Google Calendar, Google Finance and Google Talk each account for less than one half of 1% of the traffic to the Google network of Web sites, according to a review of the top 20 Google domains by the market research firm Hitwise.

Google Calendar was introduced last month, and Google Finance debuted in March. The company introduced Google Talk, an instant-messaging platform, last year. Hitwise did its analysis during the week ending May 13.

Not surprisingly, even with all the new Google products out there, Hitwise found the most popular feature on Google is still search. It accounts for 80% of the company's traffic. Google has become synonymous with Internet search, mostly through word of mouth, also known as viral marketing.

"Google has to realize that viral marketing happens to only a handful of companies or products and cannot be relied on," says Garrett Rogers, who writes the Googling Google blog. "Just because Google search got very lucky with its rapid adoption rate in the past doesn't mean its other services will."

Nonetheless, the product announcements outside of search show no signs of letting up. Google says it isn't worried about their slow adoption.

"We've been very happy with how Google Calendar and other products have been received by users, and we continue to work to make them better based on the feedback we receive from those users," a Google spokeswoman says.

In any case, Google is trying to leverage its supremacy in search into other areas dominated by Microsoft, Yahoo! and other rivals.

This year, Wall Street has been buzzing about the growing competition faced by the company. Google's shares have dropped 10% -- they fell $2.02 Friday to $368.97 -- though Yahoo! and Microsoft are both off more. Of course, Google's stock has more than quadrupled off its August 2004 initial public offering level.

Google's shares aren't going to move to the $500 level Wall Street analysts target unless the company can find a way to top itself. The Hitwise data illustrate that any upside surprise probably isn't going to come from outside Google's core search business.

Less than 1% of traffic on Google went to Google Maps, the Froogle shopping site and Google Video Search. Google Base, the free listing service that some analysts say is a potential threat to eBay (EBAY:Nasdaq) , didn't make the top 20 list, Hitwise says.

Expectations about the performance of Google Finance may have been overblown. Hitwise estimates that Yahoo! Finance got the most traffic of any financial news site during the study period, while Google Finance ranked 39th.

"It seems like the primary way people are getting there is searching for stock symbols," says Bill Tancer, Hitwise's general manager of global research of Google Finance. "It does not have the customizeable functionality that you have in Yahoo! Finance."

To be sure, plenty of people continue to flock to Google. Unique visitors to the company's network of sites rose 38% to 105.8 million in April, according to comScore Networks. Google also continues to have a stranglehold on the search market that shows no signs of weakening.

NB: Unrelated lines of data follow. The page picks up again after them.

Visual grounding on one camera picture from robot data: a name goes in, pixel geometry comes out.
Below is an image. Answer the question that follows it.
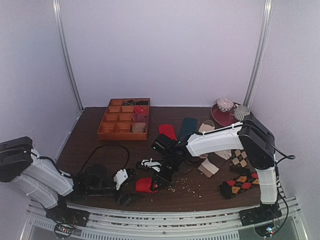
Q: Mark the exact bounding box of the red sock with beige toe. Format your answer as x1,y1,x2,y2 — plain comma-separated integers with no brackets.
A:
135,177,156,193

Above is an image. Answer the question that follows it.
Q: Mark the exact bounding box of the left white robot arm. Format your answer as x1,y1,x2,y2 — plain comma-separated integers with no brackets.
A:
0,136,140,222

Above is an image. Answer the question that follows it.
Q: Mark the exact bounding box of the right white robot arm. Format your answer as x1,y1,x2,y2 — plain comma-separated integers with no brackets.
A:
136,115,278,221

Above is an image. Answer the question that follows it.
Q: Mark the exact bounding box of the beige brown sock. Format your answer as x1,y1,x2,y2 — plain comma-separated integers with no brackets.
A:
197,150,232,178

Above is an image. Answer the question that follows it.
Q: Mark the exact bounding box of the teal reindeer sock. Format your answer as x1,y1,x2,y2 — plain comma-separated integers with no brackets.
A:
178,117,198,140

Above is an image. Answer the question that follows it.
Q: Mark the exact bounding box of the beige rolled sock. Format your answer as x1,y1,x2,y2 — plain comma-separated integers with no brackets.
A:
132,122,147,134

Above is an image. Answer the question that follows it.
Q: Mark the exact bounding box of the beige striped sock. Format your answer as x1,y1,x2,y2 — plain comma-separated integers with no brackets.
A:
198,119,216,160

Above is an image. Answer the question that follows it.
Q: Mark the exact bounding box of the wooden compartment tray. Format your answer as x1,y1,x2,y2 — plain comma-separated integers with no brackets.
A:
97,98,151,141

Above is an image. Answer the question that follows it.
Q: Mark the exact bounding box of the black orange argyle sock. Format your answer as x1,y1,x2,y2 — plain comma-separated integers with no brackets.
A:
218,171,260,200

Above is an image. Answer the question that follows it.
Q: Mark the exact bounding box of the red rolled sock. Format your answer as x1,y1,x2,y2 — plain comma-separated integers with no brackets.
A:
133,105,148,115

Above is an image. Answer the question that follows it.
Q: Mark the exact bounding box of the beige argyle sock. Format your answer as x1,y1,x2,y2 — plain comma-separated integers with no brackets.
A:
229,149,248,171

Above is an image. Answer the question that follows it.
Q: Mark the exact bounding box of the red round plate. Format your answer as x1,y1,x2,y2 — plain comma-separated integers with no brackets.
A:
211,102,239,127

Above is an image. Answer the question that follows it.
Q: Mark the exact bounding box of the black striped rolled sock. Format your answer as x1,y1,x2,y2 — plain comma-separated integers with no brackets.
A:
123,99,135,106

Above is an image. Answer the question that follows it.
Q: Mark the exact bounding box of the white patterned bowl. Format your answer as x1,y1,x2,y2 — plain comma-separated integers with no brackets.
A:
216,98,234,112

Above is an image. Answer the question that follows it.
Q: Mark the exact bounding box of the striped grey cup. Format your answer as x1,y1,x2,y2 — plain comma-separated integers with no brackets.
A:
234,104,251,121

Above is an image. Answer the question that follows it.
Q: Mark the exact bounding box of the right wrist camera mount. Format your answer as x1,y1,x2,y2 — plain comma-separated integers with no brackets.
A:
140,158,162,172

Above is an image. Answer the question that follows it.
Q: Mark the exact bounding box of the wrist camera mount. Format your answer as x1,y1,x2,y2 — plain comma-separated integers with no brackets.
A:
140,158,162,172
113,169,129,191

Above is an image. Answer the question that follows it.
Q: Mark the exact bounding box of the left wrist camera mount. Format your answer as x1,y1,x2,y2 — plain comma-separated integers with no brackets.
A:
113,169,129,191

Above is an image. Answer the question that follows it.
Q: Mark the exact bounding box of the left black cable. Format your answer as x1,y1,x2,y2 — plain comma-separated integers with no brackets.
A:
78,143,131,176

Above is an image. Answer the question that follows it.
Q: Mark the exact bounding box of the black cable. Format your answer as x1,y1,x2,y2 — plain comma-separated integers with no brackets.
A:
264,144,296,226
78,143,131,176

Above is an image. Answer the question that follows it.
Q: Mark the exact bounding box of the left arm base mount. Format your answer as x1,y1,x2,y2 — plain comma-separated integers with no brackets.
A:
44,207,90,239

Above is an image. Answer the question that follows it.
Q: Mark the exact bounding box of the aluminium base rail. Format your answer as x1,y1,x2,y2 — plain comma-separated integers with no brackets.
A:
18,197,311,240

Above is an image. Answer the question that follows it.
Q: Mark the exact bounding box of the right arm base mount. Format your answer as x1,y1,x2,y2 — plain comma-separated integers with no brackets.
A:
239,202,282,238

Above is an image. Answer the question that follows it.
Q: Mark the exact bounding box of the right black cable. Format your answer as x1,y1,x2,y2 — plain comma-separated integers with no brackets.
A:
264,144,296,226

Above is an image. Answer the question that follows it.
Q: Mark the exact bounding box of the left aluminium frame post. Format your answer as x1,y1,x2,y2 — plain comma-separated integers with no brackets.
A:
52,0,84,112

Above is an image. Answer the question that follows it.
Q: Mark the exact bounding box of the aluminium frame post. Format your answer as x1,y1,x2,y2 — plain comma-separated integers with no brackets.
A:
52,0,84,112
243,0,273,108

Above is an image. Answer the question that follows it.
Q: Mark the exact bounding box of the right aluminium frame post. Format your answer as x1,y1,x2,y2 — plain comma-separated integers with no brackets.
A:
243,0,273,108

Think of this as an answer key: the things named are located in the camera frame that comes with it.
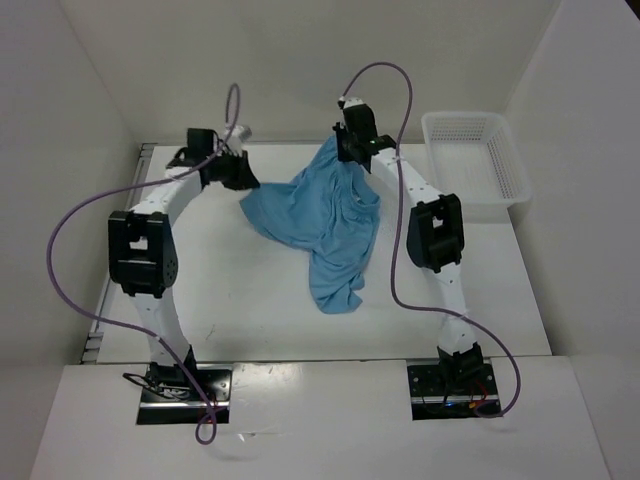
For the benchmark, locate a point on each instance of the light blue mesh shorts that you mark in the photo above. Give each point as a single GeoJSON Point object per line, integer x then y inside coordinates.
{"type": "Point", "coordinates": [328, 210]}

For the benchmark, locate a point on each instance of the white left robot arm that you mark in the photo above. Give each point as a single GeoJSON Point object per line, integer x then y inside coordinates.
{"type": "Point", "coordinates": [143, 258]}

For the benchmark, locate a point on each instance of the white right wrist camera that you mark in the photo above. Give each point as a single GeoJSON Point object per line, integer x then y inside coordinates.
{"type": "Point", "coordinates": [349, 102]}

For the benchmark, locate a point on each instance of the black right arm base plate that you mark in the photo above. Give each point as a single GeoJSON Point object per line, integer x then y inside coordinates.
{"type": "Point", "coordinates": [432, 399]}

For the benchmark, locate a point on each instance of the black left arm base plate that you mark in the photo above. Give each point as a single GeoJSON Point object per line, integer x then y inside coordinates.
{"type": "Point", "coordinates": [182, 405]}

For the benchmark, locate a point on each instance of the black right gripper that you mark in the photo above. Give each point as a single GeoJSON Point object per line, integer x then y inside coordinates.
{"type": "Point", "coordinates": [342, 153]}

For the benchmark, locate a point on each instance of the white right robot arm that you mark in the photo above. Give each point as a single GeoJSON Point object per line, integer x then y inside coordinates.
{"type": "Point", "coordinates": [434, 236]}

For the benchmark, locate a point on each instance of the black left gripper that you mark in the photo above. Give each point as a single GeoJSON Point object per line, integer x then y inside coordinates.
{"type": "Point", "coordinates": [243, 178]}

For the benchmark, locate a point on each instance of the aluminium table edge rail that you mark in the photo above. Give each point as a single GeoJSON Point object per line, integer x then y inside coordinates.
{"type": "Point", "coordinates": [122, 227]}

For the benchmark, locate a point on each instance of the white perforated plastic basket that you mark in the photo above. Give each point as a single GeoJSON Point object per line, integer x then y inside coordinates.
{"type": "Point", "coordinates": [473, 155]}

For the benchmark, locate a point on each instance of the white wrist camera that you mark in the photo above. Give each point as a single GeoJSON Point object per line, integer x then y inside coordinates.
{"type": "Point", "coordinates": [349, 102]}
{"type": "Point", "coordinates": [235, 137]}

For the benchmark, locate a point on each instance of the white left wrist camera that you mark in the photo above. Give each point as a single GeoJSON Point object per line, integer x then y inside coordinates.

In fact, Google emphasized its commitment to search during its recent open house for members of the press and industry analysts. The company also told the crowd that an internal audit found that its employees weren't meeting their requirements to devote 70% of their time to search.

If Google is slacking off in search, its competitors don't seem to be benefiting. Google once again gained market share in April, while rivals such as Yahoo! and MSN lost it, according to comScore. However, Yahoo! has questioned comScore's claims that it is losing market share.